Gratton drove to the information centre at the town hall and carried out a systematic search. First he discovered that houses in Williamson Avenue had been demolished about ten years earlier to make way for the shops, but they had stood, derelict and uninhabited, for several years before that. There were no Chippertons in Bakewell, no Sawyers and no Grattons. Nor were there any Chipperfields, Sayers or Grattans, or at least not any with names or initials even close to those of the woman he was trying to locate. He cast his net wider, scouring through the directories for towns or villages in the area with names similar to Bakewell: he found a Blackwell, a Baslow, a Barlow and of course a Buxton. He drew a blank in all of them: there was no one with a name even remotely similar, certainly not in any Williamson Road or Street or Lane or Avenue.

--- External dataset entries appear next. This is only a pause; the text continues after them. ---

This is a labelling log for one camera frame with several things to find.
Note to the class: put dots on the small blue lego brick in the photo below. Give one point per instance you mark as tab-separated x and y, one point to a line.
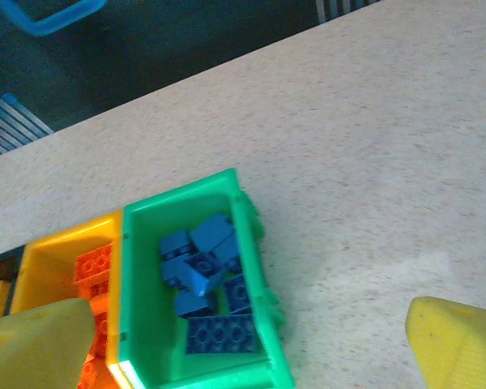
174	245

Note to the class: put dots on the black plastic bin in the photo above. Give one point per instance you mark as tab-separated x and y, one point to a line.
0	267

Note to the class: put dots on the long blue lego brick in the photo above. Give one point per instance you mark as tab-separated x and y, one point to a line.
220	334

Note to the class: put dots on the long orange lego brick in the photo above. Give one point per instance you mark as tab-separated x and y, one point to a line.
93	263
97	374
101	330

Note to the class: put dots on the green plastic bin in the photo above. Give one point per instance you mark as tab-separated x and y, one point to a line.
146	283

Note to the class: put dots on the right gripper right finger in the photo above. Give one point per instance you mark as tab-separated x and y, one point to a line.
457	348

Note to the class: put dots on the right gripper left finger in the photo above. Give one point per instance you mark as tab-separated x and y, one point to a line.
32	348

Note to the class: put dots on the yellow plastic bin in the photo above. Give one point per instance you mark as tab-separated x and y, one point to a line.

In the car he again studied Angela Chipperton’s covering letter. There was no possibility of mistake: her address was printed on the notepaper in an unambiguous typeface.
He drove home, feeling irritated rather than intrigued. The attraction of the Sawyer story was the puzzle it presented: Mrs Chipperton merely added another layer of enigma that seemed designed only to waste his time.
That evening, putting aside his irritation, he re-read the Sawyer notebooks, then looked again at the material Sam Levy had at last sent to him.
Mr Stuart Gratton, Cliffe End, Rainow, Cheshire, UK
August 3, 1999
Dear Mr Gratton,
I hope you will quickly understand why I’ve taken such a long time to answer your letter of enquiry about Flight Lieutenant Sawyer. I apologize for that, also for not even responding with an acknowledging postcard. I can explain the delay by asking you to look through the enclosed, which I’ve been working on ever since I received your letter. You will understand where most of the time has gone, perhaps. However, I can read between the lines of your letter so I’ll assure you I’m still in pretty good health, in spite of being eighty-one next year. The wounds I received during the war, after being latent for many years, have come back to haunt me. Walking is difficult, as is getting in and out of bed, sitting down or standing up, etc., but once I’m in place somewhere I don’t feel inconvenienced. My wife Ursula died last year, so I have had to leave the house you mentioned. I’m now living in some style with my niece and her family. I have a room to myself, my library is intact, I have online access, my brain still feels sharp enough and overall I have a pleasant life. I hope to be good for a few more years yet!
Turning to the subject of your letter.
I’d already come across that remark about Sawyer by Churchill. In fact, the memorandum is part of the dossier I was compiling at the time you wrote to me, so we are clearly thinking alike. (I’ve included it in its approximate chronological place.) Yes, the Sawyer he mentions is almost certainly the Sawyer I flew with for a time. I can only say ‘almost certainly’, though, because you are correct in thinking that there’s a mystery about the man.
It was Sawyer’s strange behaviour during the war that personally involved me. At first it was a mild irritation, then it became a potential threat to the safety of the whole crew, then, after the war, it became the small mystery it still is. I don’t pretend to have solved it, but I do think that what I’ve found may help lead you to an answer. However, not everything is as clear as even that might seem to make it. Churchill had it both wrong and right, as he often did.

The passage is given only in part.